Work to complete » Using the data below, count the lines where "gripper" appears, and answer with the number alone.

Material provided »
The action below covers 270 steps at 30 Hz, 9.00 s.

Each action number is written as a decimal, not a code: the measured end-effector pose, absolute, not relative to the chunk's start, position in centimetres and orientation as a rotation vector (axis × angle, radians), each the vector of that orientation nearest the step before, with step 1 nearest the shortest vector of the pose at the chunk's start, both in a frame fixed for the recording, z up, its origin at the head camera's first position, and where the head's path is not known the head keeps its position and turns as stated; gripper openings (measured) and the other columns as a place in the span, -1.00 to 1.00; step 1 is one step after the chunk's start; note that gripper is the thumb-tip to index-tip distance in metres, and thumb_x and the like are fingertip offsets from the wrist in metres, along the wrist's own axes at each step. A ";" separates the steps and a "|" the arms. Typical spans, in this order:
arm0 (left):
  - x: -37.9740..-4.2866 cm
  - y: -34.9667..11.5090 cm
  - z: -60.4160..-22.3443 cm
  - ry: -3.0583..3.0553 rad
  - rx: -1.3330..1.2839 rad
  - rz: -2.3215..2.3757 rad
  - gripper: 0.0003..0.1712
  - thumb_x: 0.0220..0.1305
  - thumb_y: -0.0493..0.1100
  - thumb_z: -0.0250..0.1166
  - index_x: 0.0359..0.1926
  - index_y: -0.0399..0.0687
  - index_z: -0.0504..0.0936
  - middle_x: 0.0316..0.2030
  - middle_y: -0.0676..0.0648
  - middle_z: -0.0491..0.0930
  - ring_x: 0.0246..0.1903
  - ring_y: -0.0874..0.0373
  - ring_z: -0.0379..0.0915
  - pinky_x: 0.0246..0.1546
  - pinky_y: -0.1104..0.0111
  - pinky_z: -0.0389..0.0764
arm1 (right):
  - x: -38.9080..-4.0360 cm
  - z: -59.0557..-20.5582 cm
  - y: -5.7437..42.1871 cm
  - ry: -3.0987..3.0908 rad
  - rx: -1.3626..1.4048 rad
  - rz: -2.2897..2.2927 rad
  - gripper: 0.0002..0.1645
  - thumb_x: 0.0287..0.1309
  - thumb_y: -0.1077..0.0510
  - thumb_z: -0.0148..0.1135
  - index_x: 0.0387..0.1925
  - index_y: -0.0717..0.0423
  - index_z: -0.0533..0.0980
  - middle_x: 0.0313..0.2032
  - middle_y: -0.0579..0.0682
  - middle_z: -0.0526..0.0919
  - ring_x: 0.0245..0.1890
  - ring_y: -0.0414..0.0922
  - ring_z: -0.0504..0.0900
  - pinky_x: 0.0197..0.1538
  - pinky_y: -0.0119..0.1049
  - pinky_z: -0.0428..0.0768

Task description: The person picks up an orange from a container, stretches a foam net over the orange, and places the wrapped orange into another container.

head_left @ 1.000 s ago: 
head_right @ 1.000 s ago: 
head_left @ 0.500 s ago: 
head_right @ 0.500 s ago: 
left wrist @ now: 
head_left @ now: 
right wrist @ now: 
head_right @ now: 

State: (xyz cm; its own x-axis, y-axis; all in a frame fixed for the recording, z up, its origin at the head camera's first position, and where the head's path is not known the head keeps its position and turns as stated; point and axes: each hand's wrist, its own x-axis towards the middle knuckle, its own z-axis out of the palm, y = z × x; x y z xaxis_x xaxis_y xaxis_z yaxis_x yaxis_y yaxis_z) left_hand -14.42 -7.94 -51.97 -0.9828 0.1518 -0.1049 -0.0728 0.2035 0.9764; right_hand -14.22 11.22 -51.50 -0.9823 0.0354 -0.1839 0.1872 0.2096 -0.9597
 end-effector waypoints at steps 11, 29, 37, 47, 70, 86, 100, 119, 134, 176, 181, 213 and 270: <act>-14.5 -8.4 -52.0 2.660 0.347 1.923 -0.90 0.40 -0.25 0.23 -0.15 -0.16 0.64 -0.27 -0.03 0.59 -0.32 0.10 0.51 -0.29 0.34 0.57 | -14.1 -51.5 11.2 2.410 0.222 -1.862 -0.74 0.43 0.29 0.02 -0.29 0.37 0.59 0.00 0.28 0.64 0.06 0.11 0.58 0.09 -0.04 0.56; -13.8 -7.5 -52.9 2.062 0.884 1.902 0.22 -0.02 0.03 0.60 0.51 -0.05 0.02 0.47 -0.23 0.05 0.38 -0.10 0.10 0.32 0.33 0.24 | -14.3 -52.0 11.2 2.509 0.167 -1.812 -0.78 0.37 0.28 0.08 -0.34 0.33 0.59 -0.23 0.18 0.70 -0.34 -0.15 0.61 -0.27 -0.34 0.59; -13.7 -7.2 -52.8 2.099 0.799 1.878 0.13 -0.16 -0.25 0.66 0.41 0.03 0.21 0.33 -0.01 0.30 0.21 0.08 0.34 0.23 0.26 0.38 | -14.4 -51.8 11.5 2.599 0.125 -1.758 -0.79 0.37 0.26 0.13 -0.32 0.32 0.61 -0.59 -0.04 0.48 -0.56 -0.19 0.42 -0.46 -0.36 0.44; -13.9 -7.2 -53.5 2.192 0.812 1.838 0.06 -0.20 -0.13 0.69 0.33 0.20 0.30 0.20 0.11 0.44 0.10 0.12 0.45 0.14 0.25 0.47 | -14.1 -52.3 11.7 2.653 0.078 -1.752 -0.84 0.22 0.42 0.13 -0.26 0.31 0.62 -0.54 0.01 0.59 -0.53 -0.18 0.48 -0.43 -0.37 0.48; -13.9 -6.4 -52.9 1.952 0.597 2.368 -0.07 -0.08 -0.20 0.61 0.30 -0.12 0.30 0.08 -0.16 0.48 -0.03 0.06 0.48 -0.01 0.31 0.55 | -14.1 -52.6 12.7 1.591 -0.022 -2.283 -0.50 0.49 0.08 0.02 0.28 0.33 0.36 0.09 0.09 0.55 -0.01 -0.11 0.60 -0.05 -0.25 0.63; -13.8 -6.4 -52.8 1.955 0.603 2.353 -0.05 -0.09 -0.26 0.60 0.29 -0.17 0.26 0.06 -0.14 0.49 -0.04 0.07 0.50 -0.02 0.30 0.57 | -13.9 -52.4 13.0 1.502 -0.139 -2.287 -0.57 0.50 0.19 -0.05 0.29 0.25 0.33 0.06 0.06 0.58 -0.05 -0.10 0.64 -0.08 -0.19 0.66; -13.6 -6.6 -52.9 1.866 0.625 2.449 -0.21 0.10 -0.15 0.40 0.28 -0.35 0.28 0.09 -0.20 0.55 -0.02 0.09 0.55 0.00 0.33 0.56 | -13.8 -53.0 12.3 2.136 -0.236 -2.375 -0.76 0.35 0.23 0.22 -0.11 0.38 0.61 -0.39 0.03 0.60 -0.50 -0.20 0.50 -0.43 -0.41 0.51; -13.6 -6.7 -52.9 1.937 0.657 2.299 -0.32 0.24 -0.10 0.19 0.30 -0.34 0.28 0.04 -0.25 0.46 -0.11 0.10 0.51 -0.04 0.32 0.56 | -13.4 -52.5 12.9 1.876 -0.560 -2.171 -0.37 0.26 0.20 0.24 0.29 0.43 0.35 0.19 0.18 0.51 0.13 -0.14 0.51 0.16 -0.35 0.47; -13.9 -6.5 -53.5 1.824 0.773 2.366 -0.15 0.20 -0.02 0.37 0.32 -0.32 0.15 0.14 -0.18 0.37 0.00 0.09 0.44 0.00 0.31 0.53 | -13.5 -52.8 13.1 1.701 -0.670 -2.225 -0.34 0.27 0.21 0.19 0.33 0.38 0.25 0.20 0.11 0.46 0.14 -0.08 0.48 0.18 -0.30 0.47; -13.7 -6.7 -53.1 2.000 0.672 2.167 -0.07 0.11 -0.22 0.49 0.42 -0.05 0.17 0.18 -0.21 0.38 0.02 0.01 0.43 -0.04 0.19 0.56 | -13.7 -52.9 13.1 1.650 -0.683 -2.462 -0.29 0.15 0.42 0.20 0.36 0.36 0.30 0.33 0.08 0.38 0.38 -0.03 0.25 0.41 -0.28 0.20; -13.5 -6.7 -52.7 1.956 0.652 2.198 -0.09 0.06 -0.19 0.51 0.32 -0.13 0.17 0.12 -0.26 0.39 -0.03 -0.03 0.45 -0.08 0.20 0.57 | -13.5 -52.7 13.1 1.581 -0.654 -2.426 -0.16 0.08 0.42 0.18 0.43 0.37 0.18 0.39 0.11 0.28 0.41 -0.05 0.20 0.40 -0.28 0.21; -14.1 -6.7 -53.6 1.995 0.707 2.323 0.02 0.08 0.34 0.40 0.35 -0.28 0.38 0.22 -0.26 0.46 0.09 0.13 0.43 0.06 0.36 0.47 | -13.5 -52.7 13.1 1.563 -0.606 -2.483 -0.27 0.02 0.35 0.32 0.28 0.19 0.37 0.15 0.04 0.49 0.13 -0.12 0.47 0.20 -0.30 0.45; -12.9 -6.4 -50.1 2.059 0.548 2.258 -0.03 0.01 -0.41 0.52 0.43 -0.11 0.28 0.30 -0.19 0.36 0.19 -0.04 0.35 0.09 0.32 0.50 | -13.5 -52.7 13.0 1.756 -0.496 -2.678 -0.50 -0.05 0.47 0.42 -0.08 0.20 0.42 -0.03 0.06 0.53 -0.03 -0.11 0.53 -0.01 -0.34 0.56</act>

Solution for this task » 3